→ **Your objective**:
Find the line in the entries below that contains "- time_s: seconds". Repeat it exactly, and every line after it through the line that contains "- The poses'".

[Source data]

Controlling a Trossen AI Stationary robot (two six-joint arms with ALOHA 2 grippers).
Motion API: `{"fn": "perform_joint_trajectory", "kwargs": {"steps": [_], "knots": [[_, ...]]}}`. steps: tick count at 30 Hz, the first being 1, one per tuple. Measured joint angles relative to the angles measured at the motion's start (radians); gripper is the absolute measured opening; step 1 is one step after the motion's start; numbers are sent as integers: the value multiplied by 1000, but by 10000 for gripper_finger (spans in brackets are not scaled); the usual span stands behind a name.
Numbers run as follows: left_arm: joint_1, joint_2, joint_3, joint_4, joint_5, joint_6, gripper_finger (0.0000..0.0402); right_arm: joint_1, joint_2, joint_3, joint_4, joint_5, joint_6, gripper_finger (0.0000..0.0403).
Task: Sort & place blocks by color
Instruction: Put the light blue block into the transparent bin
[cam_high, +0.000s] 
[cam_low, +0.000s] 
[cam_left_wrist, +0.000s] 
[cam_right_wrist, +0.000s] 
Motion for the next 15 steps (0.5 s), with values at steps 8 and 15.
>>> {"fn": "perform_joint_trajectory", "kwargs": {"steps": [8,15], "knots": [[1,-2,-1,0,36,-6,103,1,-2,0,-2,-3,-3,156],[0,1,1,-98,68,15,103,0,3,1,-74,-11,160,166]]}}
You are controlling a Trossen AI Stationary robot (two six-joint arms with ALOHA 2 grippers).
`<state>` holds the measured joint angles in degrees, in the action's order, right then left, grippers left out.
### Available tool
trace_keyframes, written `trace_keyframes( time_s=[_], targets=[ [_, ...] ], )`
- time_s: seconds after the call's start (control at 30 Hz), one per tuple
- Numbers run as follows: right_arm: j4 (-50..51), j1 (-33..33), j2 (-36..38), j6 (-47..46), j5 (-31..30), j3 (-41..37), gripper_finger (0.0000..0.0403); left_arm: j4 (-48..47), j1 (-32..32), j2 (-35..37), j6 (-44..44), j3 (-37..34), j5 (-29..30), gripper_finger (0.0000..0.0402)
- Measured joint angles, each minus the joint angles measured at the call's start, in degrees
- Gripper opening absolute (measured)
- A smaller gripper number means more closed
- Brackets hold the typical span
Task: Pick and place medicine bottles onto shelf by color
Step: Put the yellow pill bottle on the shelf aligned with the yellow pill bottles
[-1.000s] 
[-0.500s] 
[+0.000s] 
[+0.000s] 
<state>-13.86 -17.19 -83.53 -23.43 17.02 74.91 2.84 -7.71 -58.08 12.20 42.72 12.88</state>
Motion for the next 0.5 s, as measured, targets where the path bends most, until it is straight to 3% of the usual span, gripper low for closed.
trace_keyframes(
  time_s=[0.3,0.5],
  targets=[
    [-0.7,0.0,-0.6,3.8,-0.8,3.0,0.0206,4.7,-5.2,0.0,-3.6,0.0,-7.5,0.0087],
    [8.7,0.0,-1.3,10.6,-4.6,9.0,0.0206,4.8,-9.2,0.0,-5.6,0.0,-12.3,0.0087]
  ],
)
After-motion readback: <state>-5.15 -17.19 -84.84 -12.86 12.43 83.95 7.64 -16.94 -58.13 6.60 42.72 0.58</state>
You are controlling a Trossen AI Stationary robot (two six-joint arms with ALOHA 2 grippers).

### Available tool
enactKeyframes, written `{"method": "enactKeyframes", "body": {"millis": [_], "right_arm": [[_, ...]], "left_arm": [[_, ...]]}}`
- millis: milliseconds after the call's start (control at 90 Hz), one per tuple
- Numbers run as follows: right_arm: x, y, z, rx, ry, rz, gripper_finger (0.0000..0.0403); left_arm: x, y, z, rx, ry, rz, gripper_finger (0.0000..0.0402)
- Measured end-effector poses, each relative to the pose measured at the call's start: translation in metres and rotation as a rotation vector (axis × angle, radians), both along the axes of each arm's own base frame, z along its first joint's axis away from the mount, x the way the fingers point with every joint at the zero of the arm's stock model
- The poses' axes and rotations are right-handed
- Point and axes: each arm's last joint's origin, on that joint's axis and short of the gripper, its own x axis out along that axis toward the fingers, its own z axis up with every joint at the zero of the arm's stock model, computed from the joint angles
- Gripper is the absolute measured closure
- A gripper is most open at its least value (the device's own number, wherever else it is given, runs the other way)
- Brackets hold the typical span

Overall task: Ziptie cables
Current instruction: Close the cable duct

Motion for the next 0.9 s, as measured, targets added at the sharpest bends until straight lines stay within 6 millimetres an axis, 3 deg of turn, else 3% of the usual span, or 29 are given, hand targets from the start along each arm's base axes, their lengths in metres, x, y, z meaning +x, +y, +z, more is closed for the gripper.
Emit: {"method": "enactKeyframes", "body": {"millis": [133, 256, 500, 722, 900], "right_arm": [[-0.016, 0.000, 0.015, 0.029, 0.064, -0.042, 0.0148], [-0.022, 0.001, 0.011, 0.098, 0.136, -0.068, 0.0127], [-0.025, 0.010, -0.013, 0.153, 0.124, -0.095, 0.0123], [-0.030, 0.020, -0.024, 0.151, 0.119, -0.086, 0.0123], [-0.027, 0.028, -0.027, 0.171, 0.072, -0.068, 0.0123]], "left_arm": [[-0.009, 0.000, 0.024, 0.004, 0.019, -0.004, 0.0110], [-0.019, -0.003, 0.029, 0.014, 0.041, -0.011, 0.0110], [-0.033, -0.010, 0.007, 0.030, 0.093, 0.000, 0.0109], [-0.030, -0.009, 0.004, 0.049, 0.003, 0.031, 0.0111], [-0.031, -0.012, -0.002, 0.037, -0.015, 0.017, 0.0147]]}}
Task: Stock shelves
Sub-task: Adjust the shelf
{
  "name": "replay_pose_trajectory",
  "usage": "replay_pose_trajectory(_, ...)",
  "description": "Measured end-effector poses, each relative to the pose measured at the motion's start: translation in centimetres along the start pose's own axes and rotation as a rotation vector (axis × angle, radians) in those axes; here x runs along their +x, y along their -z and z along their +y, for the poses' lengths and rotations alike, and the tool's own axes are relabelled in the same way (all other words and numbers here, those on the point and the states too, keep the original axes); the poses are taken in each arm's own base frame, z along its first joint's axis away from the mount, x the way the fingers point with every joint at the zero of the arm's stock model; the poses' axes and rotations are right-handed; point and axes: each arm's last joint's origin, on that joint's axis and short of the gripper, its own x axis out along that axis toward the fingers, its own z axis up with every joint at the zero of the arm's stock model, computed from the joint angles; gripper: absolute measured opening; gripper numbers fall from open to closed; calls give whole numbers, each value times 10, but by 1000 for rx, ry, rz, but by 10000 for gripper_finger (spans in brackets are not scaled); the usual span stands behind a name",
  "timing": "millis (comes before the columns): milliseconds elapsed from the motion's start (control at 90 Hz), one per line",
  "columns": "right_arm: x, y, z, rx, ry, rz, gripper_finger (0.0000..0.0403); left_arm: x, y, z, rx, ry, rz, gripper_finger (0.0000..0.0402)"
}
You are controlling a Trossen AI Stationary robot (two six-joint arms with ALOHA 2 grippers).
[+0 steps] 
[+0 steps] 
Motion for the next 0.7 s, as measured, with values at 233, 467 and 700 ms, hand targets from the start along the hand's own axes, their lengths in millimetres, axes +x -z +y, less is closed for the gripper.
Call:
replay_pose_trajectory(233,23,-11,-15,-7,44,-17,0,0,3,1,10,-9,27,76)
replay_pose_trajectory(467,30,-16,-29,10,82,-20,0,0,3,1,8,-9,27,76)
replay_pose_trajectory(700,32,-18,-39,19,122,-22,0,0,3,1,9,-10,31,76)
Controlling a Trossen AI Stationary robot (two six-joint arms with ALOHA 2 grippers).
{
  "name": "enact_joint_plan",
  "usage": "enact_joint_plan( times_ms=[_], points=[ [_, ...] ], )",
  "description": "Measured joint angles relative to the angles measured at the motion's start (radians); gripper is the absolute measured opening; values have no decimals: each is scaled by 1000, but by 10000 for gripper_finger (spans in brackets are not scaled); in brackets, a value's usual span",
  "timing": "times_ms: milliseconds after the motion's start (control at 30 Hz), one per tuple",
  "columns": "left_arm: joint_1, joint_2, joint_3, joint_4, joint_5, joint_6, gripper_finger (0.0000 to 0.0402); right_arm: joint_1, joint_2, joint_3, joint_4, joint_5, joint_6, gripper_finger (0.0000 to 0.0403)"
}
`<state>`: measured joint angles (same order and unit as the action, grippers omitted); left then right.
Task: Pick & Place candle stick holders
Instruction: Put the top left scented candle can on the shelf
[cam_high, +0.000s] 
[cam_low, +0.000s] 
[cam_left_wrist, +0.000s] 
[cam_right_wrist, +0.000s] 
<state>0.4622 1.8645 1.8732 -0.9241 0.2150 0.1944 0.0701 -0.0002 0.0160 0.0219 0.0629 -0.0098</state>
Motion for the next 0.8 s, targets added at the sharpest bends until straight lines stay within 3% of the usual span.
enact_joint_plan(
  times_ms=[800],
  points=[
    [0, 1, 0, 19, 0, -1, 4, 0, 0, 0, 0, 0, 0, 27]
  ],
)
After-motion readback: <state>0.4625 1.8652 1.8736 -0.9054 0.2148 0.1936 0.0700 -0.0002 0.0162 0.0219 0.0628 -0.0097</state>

→ **Your solution**:
- time_s: seconds after the call's start (control at 30 Hz), one per tuple
- Numbers run as follows: right_arm: j4 (-50..51), j1 (-33..33), j2 (-36..38), j6 (-47..46), j5 (-31..30), j3 (-41..37), gripper_finger (0.0000..0.0403); left_arm: j4 (-48..47), j1 (-32..32), j2 (-35..37), j6 (-44..44), j3 (-37..34), j5 (-29..30), gripper_finger (0.0000..0.0402)
- Measured joint angles, each minus the joint angles measured at the call's start, in degrees
- Gripper opening absolute (measured)
- A smaller gripper number means more closed
- Brackets hold the typical span
Task: Pick and place medicine bottles onto shelf by color
Step: Put the yellow pill bottle on the shelf aligned with the yellow pill bottles
[-1.000s] 
[-0.500s] 
[+0.000s] 
[+0.000s] 
<state>-13.86 -17.19 -83.53 -23.43 17.02 74.91 2.84 -7.71 -58.08 12.20 42.72 12.88</state>
Motion for the next 0.5 s, as measured, targets where the path bends most, until it is straight to 3% of the usual span, gripper low for closed.
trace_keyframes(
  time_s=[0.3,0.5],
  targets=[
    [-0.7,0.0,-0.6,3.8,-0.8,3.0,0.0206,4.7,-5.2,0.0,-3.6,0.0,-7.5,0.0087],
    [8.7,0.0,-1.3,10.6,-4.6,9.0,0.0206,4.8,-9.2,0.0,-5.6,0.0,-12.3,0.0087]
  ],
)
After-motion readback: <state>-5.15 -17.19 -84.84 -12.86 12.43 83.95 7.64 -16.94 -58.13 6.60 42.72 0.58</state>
You are controlling a Trossen AI Stationary robot (two six-joint arms with ALOHA 2 grippers).

### Available tool
enactKeyframes, written `{"method": "enactKeyframes", "body": {"millis": [_], "right_arm": [[_, ...]], "left_arm": [[_, ...]]}}`
- millis: milliseconds after the call's start (control at 90 Hz), one per tuple
- Numbers run as follows: right_arm: x, y, z, rx, ry, rz, gripper_finger (0.0000..0.0403); left_arm: x, y, z, rx, ry, rz, gripper_finger (0.0000..0.0402)
- Measured end-effector poses, each relative to the pose measured at the call's start: translation in metres and rotation as a rotation vector (axis × angle, radians), both along the axes of each arm's own base frame, z along its first joint's axis away from the mount, x the way the fingers point with every joint at the zero of the arm's stock model
- The poses' axes and rotations are right-handed

Output for this exercise is complete.